* [What to work on]:
From the data that follows, set down exactly the lines from the one with "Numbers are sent" through the one with "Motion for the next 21", counting both. Pictures stay out.

* [Records supplied]:
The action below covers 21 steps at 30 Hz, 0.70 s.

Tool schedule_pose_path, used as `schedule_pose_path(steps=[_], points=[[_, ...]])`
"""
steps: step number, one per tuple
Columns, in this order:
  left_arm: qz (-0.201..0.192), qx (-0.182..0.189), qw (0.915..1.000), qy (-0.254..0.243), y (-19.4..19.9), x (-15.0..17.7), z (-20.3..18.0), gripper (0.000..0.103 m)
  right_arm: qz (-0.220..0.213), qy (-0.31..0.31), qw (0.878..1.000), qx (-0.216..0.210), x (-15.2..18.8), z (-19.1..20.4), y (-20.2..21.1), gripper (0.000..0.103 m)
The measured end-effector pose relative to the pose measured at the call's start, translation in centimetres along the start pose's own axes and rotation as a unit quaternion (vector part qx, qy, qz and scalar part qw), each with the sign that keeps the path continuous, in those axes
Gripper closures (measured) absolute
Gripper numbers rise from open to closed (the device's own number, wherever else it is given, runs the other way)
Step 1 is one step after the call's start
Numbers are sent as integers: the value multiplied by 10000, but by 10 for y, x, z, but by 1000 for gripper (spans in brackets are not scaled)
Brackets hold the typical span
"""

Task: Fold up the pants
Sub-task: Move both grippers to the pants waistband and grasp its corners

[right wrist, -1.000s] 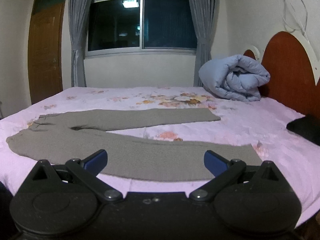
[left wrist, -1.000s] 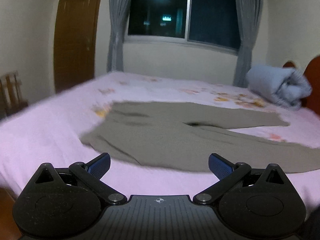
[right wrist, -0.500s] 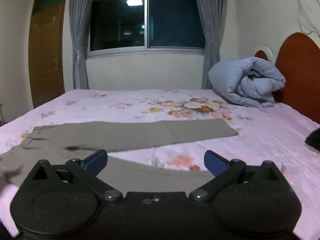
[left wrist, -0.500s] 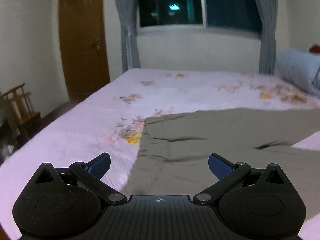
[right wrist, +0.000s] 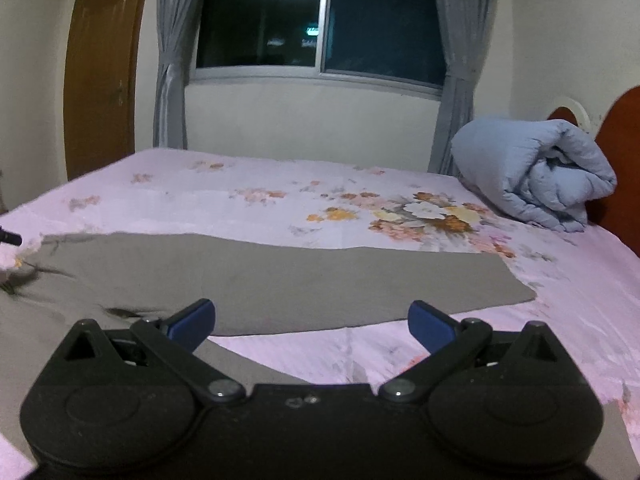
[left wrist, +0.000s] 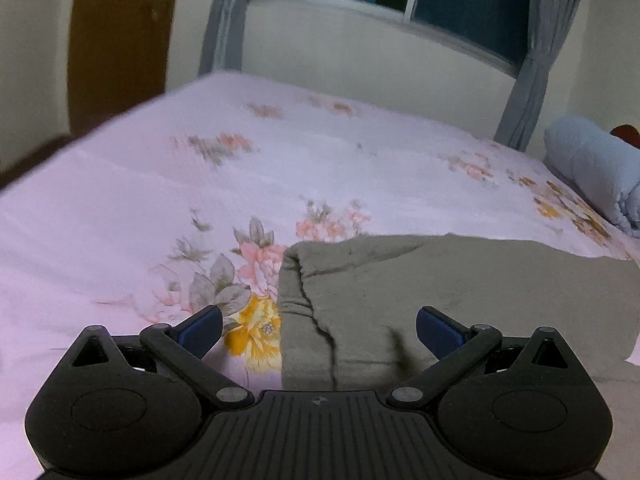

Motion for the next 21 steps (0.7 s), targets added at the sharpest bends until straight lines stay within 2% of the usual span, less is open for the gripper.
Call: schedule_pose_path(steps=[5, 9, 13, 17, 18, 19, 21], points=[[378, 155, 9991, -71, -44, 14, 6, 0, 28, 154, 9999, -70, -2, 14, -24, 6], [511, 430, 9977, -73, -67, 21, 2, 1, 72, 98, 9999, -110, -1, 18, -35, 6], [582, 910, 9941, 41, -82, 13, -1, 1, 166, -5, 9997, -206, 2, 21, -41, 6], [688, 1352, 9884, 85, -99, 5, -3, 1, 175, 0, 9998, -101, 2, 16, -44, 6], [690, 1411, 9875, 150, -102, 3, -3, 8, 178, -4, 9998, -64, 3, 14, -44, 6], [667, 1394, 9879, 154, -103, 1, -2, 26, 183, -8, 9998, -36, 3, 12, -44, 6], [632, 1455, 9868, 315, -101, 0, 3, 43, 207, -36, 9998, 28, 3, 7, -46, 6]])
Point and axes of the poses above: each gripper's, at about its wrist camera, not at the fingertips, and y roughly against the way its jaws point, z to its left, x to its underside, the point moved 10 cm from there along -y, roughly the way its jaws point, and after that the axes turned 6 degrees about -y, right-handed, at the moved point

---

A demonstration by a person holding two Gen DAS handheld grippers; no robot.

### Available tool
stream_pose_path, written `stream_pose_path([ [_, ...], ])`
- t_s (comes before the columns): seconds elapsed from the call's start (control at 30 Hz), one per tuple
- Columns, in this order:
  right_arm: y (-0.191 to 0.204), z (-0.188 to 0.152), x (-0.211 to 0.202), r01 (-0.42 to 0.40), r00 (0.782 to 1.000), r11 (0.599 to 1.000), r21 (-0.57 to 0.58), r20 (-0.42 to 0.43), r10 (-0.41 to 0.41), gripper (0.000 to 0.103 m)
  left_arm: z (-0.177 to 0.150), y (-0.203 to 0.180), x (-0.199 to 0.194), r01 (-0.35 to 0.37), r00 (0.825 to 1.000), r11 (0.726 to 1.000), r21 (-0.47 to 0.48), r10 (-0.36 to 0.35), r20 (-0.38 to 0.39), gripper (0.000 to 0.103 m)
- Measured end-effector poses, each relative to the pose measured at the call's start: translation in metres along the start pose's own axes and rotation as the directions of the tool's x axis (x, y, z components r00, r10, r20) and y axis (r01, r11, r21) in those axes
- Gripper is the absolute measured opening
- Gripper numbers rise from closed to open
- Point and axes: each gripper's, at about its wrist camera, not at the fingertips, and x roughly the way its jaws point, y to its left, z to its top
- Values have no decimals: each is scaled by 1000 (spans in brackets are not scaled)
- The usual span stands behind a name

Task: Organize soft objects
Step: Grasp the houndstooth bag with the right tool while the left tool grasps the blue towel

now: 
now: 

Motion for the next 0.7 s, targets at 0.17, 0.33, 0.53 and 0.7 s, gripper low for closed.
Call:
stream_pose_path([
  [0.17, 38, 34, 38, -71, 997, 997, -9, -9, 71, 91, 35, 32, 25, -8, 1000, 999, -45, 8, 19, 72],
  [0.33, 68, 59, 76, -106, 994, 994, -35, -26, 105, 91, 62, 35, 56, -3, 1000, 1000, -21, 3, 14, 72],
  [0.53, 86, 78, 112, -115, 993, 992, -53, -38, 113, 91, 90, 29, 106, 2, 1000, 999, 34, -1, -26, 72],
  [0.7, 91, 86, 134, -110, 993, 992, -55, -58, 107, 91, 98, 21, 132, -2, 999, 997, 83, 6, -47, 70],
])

* [Answer box]:
Numbers are sent as integers: the value multiplied by 10000, but by 10 for y, x, z, but by 1000 for gripper (spans in brackets are not scaled)
Brackets hold the typical span
"""

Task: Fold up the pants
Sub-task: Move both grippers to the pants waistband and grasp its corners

[right wrist, -1.000s] 
[left wrist, -1.000s] 
[right wrist, -0.500s] 
[left wrist, -0.500s] 
[right wrist, +0.000s] 
[left wrist, +0.000s] 

Motion for the next 21 steps (0.7 s), targets added at the sharpest bends until straight lines stay within 2% of the usual span, less is open for the gripper.

The exercise was worked through completely.